### Your assignment
From the line with "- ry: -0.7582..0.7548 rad" through the final line, please write out the listing exactly, including both of those lines.

─── Source material ───

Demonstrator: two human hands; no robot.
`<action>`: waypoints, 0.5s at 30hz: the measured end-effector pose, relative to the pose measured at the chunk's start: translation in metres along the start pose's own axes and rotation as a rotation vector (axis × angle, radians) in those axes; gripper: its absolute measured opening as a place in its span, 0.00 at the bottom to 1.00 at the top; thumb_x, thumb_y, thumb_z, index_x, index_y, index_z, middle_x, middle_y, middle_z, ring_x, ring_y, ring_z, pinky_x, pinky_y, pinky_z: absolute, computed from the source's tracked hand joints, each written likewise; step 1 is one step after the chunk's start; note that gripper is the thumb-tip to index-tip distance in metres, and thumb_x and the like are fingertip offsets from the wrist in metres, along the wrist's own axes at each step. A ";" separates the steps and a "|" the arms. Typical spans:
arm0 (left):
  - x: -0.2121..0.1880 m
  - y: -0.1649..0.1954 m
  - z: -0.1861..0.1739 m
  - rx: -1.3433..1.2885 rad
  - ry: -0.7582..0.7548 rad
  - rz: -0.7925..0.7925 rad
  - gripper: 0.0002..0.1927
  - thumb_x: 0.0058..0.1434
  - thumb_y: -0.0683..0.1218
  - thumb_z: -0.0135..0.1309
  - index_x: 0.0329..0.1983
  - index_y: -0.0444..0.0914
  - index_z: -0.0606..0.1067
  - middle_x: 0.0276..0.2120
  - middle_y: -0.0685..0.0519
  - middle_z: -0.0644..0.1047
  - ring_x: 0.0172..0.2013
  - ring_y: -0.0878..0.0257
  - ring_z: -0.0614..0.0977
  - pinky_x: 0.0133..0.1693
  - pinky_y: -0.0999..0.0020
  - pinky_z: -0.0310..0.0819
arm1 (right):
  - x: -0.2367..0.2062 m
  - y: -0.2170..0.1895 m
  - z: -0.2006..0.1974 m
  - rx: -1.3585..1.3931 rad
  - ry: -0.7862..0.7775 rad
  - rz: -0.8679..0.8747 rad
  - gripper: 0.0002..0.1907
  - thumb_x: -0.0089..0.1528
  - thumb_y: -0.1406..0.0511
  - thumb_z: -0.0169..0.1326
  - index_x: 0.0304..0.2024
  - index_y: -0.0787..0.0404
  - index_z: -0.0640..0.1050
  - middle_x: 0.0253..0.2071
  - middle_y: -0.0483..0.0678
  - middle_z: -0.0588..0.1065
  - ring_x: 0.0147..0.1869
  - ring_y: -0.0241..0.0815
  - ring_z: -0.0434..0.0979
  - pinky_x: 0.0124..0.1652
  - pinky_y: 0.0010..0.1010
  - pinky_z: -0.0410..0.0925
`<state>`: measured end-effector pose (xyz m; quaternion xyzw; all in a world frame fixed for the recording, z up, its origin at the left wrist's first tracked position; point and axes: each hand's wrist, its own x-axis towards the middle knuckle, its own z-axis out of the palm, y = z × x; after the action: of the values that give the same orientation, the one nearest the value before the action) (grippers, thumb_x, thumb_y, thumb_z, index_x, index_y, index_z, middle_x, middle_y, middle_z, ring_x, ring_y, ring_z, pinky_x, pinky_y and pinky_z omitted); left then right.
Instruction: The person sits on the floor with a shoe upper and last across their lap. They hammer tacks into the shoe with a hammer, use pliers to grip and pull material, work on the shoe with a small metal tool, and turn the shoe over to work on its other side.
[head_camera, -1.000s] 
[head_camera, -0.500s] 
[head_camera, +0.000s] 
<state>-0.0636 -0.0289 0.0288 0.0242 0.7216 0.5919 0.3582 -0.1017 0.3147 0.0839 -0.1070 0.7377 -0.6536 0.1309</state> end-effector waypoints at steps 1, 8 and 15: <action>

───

### Response below
  - ry: -0.7582..0.7548 rad
  - rz: -0.7925..0.7925 rad
  - gripper: 0.0002..0.1927
  - thumb_x: 0.0058..0.1434
  - thumb_y: -0.0683..0.1218
  - thumb_z: -0.0135..0.1309
  - index_x: 0.0329..0.1983
  - index_y: -0.0444..0.0914
  - index_z: -0.0606..0.1067
  - middle_x: 0.0276..0.2120
  - middle_y: -0.0685..0.0519
  - middle_z: -0.0644..0.1047
  - ring_x: 0.0172..0.2013
  - ring_y: -0.0878..0.0257
  - ring_z: -0.0614..0.0977
  - pinky_x: 0.0133..0.1693
  - pinky_y: -0.0999..0.0020
  - pinky_z: -0.0310..0.0819
arm1 (right):
  - x: -0.2367..0.2062 m
  - y: -0.2170..0.1895 m
  - z: -0.2006..0.1974 m
  - rx: -1.3585..1.3931 rad
  - ry: -0.7862..0.7775 rad
  - rz: -0.8679..0.8747 rad
  - gripper: 0.0002..0.1907
  - thumb_x: -0.0089..0.1528
  - thumb_y: -0.1406..0.0511
  - thumb_z: -0.0169..0.1326
  - index_x: 0.0304..0.2024
  - index_y: -0.0787..0.0404
  - index_z: -0.0640..0.1050
  - middle_x: 0.0253..0.2071
  - middle_y: -0.0483..0.0678
  - middle_z: -0.0588..0.1065
  - ring_x: 0.0147..0.1869
  - ring_y: -0.0241..0.0815
  - ring_z: -0.0434..0.0979
  - pinky_x: 0.0124..0.1652
  - pinky_y: 0.0010..0.1010
  - pinky_z: -0.0410..0.0925
`<state>`: measured end-effector pose (xyz m; quaternion xyzw; all in a world frame fixed for the recording, z up, its origin at the left wrist's first tracked position; point and axes: each hand's wrist, its own x-axis towards the middle knuckle, its own z-axis out of the palm, y = z × x; after the action: of the values that give the same orientation, the one nearest the value before the action) (grippers, thumb_x, thumb_y, thumb_z, index_x, index_y, index_z, middle_x, middle_y, middle_z, ring_x, ring_y, ring_z, pinky_x, pinky_y and pinky_z omitted); left then right.
Instruction: The person sits on the floor with a shoe upper and last across their lap. They hammer tacks into the shoe with a hammer, use pliers to grip and pull material, work on the shoe with a small metal tool, and turn the shoe over to work on its other side.
[head_camera, -1.000s] 
[head_camera, -0.500s] 
[head_camera, +0.000s] 
<state>-0.0636 -0.0289 0.0288 0.0242 0.7216 0.5919 0.3582 -0.1017 0.3147 0.0839 -0.1070 0.7377 -0.6536 0.1309</state> end-effector waypoints at steps 1, 8 and 15: <action>

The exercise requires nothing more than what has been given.